Physical activity is a fundamental factor for the health of young people. These can involve mostly the out-of-doors activities since these are what most young people prefer.

Scientific research provides that physical activities reduce the risks associated with onset of chronic illnesses during later years in life.

Nutritional Guide for Elderly People

The number of elderly people is increasing rapidly in the word today, thus creating a need for a more complete understanding of the role of nutrition in the prevention and treatment of chronic disabling diseases in the elderly.

The dietary patterns and foods for elderly people who have good health are no different from those of younger people. However, lack of enough nutrients is a potential problem among elderly people and especially in the oldest age groups.

Anorexia and weight loss are common clinical problems in the oldest aged individuals. The causes are multifactoral, predisposing to protein-energy under-nutrition and medical factors, some of which are responsive to treatment.

Older people should be advised to eat a balanced diet containing a variety of nutrient-dense foods.  They should be encouraged to lead an active life, especially after episodes of inter-current illness.

The Important of Good Nutrition


Good nourishment is necessary in you want to develop and maintain a healthy status that is optimal for you.

Failure to meet your nutrient needs during young years makes it more likely for you to suffer health consequences related to poor nourishment habits in later years. Such include bone fractures as a result of osteoporosis.

Research studies teaches us that if you take too much of something, it will eventually harm you. For instance, consuming excess vitamins is harmful to your health.

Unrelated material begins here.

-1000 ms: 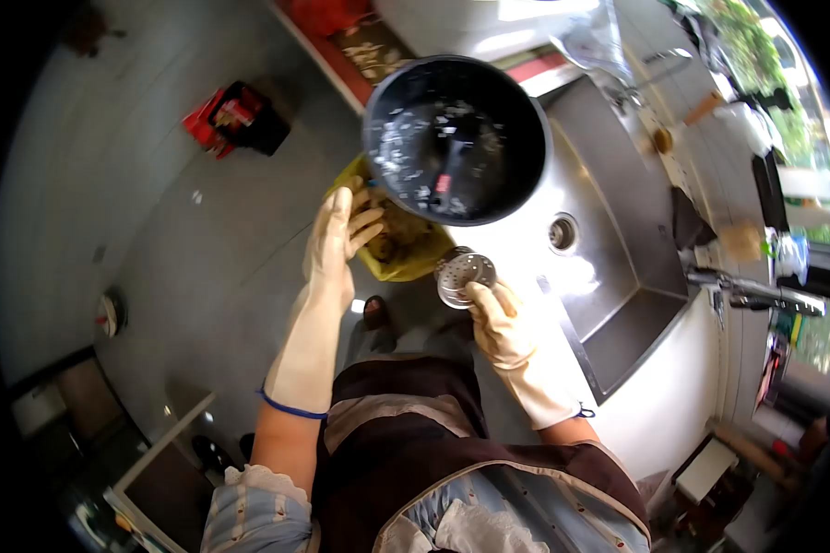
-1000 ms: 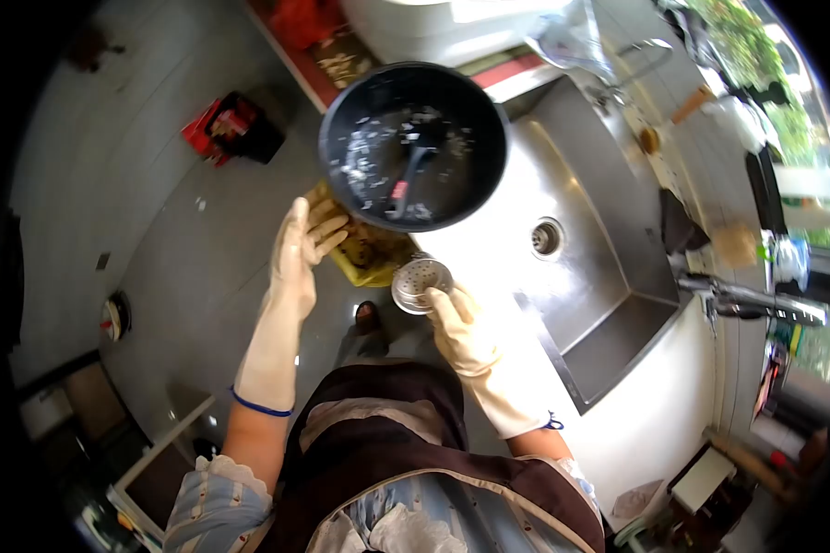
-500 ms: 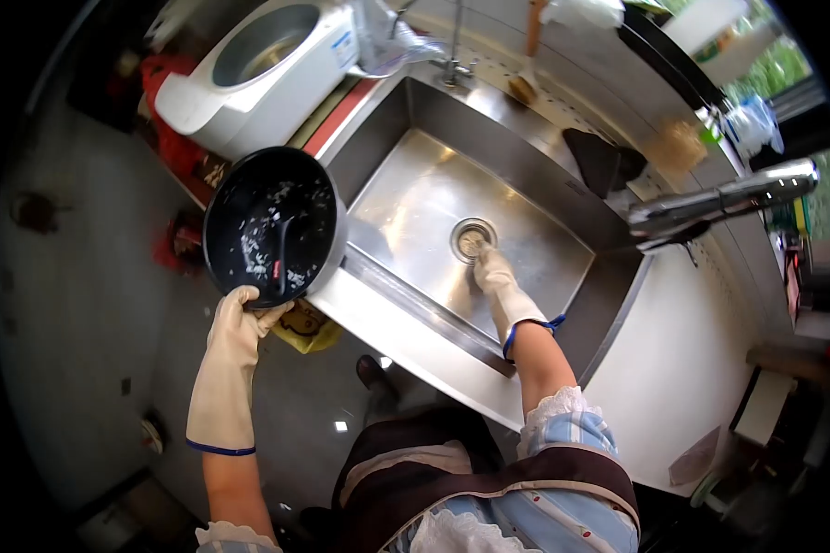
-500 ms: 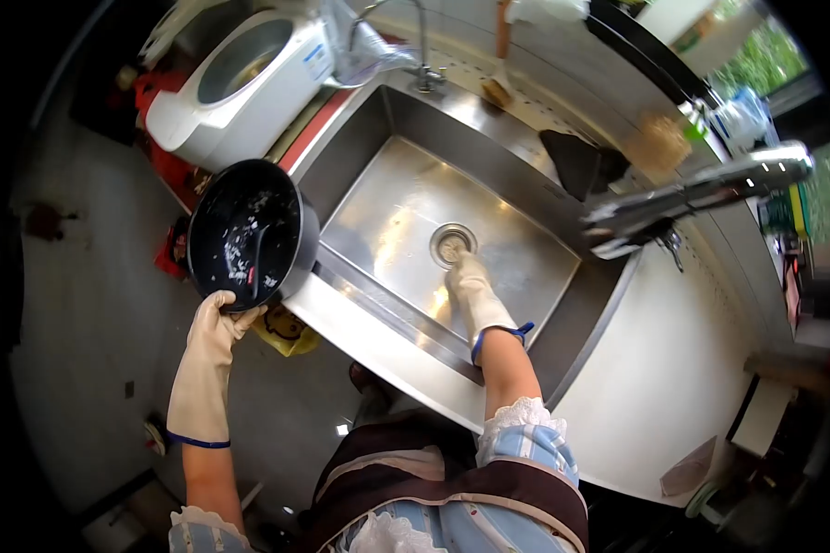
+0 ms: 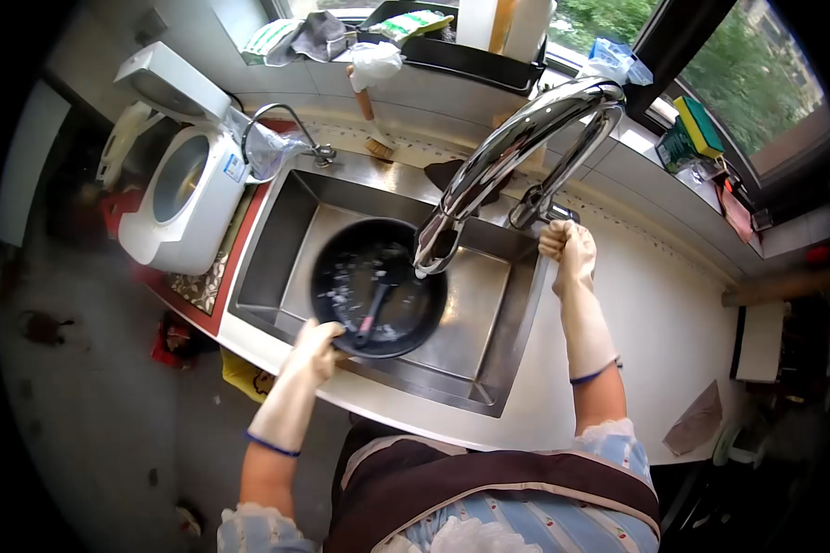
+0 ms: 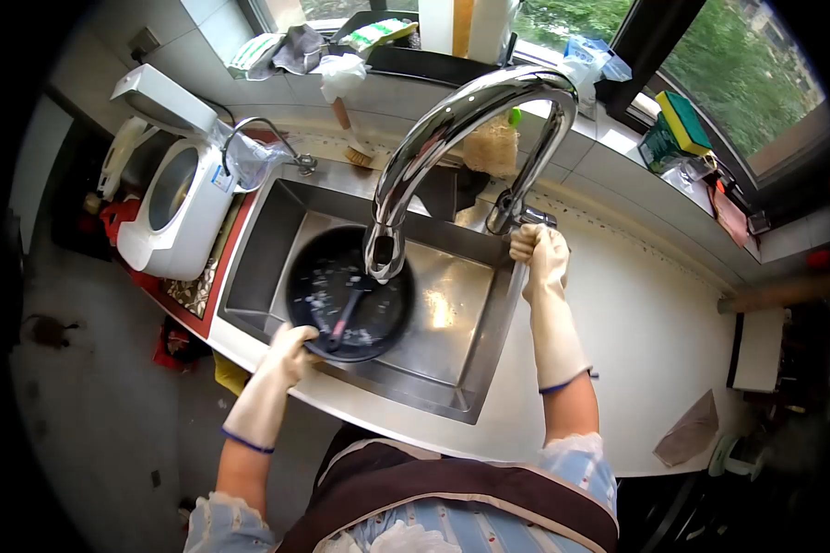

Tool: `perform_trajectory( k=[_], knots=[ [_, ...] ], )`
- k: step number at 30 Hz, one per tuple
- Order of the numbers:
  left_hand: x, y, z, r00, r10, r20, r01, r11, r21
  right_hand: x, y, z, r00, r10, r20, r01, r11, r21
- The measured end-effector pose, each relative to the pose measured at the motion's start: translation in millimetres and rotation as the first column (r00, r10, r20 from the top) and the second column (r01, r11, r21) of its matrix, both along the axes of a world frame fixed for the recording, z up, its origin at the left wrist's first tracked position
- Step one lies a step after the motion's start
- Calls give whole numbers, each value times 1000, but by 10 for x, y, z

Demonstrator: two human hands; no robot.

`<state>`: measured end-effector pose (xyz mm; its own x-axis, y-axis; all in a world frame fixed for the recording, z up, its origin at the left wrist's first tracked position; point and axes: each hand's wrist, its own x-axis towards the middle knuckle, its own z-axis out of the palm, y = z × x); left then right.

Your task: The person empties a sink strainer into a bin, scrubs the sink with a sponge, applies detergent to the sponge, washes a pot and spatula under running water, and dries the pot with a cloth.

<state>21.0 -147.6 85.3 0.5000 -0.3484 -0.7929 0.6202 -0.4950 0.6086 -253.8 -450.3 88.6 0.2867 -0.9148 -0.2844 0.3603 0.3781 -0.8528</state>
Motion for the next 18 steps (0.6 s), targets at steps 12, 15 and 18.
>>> perform_trajectory(
  k=[12,15,18],
  knots=[
    [-248,-573,-1831,977,-153,-149,179,967,179,-440,1646,-667,985,172,16,-164,904,396],
    [-249,-511,-1712,922,-228,-313,265,961,81,-336,1901,-484,993,87,-84,-45,911,410],
    [-184,-386,-1745,908,-256,-331,293,954,67,-111,2120,-600,977,34,-210,55,914,402]
  ],
)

Individual who drink too much alcohol should be cautioned since this is linked to liver cirrhosis, suicide, and some types of cancer.

These health conditions are as a result of excess consumption of one substance or the other. While most of these conditions can be prevented, the influence of these substances like alcohol is eating many people slowly.

Further, aging fast or slow can be a nutritional decision.

As you gain understanding about your nutritional habits and increase your knowledge, you have the opportunity to dramatically reduce your risk factors for many common health problems.